In a real rollout, keep the first tool set small. Teams usually want to start by allowing read-only operations such as search, retrieval, or export, then widen access only when the agent behavior is understood. The gateway is a good place to enforce that because the same rules can apply across different agent frameworks.
Also pair this with adjacent controls rather than treating agent-firewall as the whole story. Prompt Injection Detection helps catch hostile instructions before they shape tool behavior. RBAC ensures the request has meaningful identity. Tool Validation and Tool Security help you reason about the boundary from the tool side, not only the model side.
If cost is a concern, use team wallets alongside the firewall. The gateway can enforce who may call which tool, while wallet controls enforce how much the overall agent workload may spend.
Results and impact
The first impact is a smaller blast radius. Agents stop being “anything the framework can call” and start becoming “only the actions the platform explicitly permits.” That is a meaningful operational difference.
The second impact is faster review. Security, platform, and application teams can review a single declarative tool-access contract instead of tracing tool permissions through prompts and code.
The third impact is better incident handling. When a tool call is blocked or escalated, the reason is part of the governed request path rather than an unstructured application log. That makes it easier to explain what happened and decide whether the rule or the agent needs adjustment.
There is also a delivery benefit.
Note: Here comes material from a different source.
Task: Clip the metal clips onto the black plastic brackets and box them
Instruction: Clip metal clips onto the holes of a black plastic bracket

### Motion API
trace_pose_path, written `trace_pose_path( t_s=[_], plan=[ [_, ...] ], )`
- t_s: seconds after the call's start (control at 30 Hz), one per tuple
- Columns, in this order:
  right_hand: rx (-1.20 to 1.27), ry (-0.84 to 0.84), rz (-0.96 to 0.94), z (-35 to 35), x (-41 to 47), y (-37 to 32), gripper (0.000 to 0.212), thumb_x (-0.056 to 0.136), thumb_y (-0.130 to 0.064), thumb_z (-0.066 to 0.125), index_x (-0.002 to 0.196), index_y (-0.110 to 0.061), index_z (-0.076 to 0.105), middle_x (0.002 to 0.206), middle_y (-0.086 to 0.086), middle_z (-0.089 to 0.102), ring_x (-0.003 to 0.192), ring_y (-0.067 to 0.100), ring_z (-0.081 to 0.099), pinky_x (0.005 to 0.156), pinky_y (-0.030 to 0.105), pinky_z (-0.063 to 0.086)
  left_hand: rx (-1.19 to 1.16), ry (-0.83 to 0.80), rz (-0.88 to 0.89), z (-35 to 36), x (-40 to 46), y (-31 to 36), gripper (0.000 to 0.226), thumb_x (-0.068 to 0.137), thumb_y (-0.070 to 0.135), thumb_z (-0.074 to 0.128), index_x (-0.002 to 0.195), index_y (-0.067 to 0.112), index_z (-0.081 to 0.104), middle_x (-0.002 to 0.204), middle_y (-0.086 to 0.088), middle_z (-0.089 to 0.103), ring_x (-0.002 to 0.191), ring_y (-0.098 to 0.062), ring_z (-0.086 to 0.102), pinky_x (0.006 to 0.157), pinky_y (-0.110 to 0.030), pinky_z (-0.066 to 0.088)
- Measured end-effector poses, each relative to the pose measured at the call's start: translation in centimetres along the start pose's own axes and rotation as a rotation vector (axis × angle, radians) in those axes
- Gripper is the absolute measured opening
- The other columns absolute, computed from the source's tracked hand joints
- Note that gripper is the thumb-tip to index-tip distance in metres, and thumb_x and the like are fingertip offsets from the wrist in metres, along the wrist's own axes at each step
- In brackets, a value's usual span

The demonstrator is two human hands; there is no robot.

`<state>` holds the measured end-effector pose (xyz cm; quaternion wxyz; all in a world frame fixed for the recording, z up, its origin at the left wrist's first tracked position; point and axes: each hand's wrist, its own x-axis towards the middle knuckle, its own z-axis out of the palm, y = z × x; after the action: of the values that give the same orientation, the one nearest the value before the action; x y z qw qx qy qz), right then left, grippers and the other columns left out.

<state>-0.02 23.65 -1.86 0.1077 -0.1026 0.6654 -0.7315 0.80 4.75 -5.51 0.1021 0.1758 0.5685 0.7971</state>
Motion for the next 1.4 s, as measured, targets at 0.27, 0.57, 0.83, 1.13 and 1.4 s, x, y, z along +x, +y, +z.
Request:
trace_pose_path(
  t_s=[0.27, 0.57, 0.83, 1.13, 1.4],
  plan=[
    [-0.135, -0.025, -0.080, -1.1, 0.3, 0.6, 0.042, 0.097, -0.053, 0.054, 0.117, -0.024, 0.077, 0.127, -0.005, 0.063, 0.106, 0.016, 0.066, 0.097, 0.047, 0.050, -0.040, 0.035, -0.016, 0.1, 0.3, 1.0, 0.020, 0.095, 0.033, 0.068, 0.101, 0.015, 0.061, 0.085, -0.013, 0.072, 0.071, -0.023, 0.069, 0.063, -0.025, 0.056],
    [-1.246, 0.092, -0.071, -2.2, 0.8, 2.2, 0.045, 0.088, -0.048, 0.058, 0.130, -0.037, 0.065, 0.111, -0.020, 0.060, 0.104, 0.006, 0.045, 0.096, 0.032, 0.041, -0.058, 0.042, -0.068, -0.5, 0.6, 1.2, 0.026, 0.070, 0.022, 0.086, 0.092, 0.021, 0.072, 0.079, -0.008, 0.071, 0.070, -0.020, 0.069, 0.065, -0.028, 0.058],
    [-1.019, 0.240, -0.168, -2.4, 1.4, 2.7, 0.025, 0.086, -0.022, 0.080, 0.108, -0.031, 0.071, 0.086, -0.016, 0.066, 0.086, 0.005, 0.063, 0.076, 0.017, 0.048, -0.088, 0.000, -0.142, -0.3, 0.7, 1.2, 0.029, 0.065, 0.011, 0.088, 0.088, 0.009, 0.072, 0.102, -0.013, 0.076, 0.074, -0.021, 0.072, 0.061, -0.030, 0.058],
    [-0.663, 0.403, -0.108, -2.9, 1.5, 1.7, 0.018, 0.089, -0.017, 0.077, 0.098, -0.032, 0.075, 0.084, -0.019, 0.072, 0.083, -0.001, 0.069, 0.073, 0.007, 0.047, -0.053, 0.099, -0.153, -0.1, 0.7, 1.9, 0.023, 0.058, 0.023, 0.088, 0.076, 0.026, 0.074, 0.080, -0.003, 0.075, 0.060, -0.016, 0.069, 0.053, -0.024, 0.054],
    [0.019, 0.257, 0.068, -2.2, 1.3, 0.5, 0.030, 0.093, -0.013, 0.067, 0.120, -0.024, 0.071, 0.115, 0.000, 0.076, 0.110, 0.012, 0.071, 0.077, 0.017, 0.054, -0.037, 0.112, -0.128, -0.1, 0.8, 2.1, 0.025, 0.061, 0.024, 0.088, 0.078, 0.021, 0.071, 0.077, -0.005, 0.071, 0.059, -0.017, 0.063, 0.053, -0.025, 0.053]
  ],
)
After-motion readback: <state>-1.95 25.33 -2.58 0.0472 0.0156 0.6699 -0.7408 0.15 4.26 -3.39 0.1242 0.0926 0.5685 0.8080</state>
Teams can move faster with agents when the dangerous edge is controlled centrally. The presence of a hard boundary often reduces pressure to over-constrain prompts because the runtime has a real enforcement layer behind them.
Key takeaways
agent-firewallgoverns tool actions, not just model text.- Use exact action names in
allowed_toolsandblocked_tools; the current evaluator does exact matching. - Pair tool access rules with
rbac, prompt-injection defenses, and audit logging. - Treat action caps and approval thresholds as practical runtime controls, not just documentation.
- Start with a narrow read-only tool set and widen only when the behavior is understood.